How to Detect Remote Desktop and TeamViewer in Coding Interviews

ClarityHire Team(Editorial)2026-06-108 min read

The threat is real, but it isn't what most teams imagine

The classic worry: a candidate installs TeamViewer or AnyDesk, hands their session to a stronger engineer in another country, and lets that engineer solve the coding interview while the candidate stays on camera nodding. Variations include Microsoft RDP, Chrome Remote Desktop, Parsec, and lately VS Code Live Share misused for impersonation.

It happens. Paid interview-completion services advertise on LinkedIn. The fraction of remote technical interviews with detectable remote-control involvement sits in the low single digits — small, but very non-zero, and concentrated in roles where the offer is large enough to make the fee economical.

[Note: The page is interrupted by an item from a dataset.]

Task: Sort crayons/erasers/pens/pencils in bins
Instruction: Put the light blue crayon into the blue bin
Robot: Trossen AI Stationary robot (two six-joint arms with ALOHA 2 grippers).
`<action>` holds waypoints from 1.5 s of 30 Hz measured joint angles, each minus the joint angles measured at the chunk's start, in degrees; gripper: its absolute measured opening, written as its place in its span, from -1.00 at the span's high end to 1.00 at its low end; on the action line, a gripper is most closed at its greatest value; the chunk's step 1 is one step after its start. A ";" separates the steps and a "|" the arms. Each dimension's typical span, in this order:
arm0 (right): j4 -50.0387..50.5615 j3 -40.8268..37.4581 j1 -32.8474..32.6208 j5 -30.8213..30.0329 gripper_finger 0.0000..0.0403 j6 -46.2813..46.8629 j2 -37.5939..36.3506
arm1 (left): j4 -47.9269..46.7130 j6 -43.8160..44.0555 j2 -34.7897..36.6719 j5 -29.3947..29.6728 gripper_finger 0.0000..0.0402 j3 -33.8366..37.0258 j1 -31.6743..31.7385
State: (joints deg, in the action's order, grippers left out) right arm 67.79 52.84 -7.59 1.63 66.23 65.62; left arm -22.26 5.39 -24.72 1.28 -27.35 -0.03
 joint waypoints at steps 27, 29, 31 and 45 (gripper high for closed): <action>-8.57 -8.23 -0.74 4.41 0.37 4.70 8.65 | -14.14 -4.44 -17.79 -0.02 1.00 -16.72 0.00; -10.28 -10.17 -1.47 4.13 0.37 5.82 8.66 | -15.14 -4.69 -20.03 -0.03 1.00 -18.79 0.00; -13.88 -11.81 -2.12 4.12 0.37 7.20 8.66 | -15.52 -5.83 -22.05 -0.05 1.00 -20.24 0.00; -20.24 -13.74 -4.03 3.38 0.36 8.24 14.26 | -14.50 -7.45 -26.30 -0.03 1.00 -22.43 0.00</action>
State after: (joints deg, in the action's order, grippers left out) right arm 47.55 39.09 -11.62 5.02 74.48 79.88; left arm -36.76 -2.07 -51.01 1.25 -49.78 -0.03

The bad news: a lockdown browser does not stop this. The remote-control software runs on the candidate's OS; the lockdown browser sees its own DOM. The good news: the moment a second human takes over the session, the behavior changes in ways your data captures. This post walks through the signals that detect remote desktop impersonation reliably, and why surveillance-heavy approaches both miss the cases that matter and alienate the candidates you want to hire.

What "remote desktop impersonation" actually looks like in your data

When a remote operator takes the candidate's mouse and keyboard, several things change at once:

The keystroke fingerprint shifts mid-session. Dwell times, flight times, and burst structure are different per person; the operator is, by definition, a different person.
Input latency spikes and becomes irregular. Even a fast RDP link adds 30–120ms over the operator's underlying network — and the variance is the giveaway, not the mean.
Mouse movement micropatterns change. Acceleration curves, click-release timing, and idle drift are surprisingly individual.
The webcam continues to show the original candidate, who is now visibly not the person driving the cursor. The audio channel often goes quiet for stretches that don't match the work happening on screen.
The browser focus pattern decouples from the speech pattern. The candidate explains what they are "thinking about" while typing accelerates or pauses on a different rhythm.

No single one of these is proof. Stacked together, they are.

Signal 1: keystroke fingerprint drift

This is the strongest single signal and the cheapest to capture. Keystroke biometrics builds a typing fingerprint from the first ~300 keystrokes, then watches whether the rest of the session matches. When a remote operator takes over, dwell-time and flight-time distributions shift visibly, often within the first 30 seconds of takeover.

What you are looking for:

Mid-session fingerprint divergence. First 10 minutes look like one person; minute 25 onward looks like someone else. The XGBoost authorship score swings well outside the noise band.
Baseline mismatch. The candidate's warm-up exercise had a relaxed, error-prone typing pattern; the coding round suddenly has crisp, confident, no-backspace typing. People don't change typing personalities in 5 minutes.

ClarityHire's integrity report surfaces both signals automatically with timestamp ranges, which is what makes them actionable in a walk-through review.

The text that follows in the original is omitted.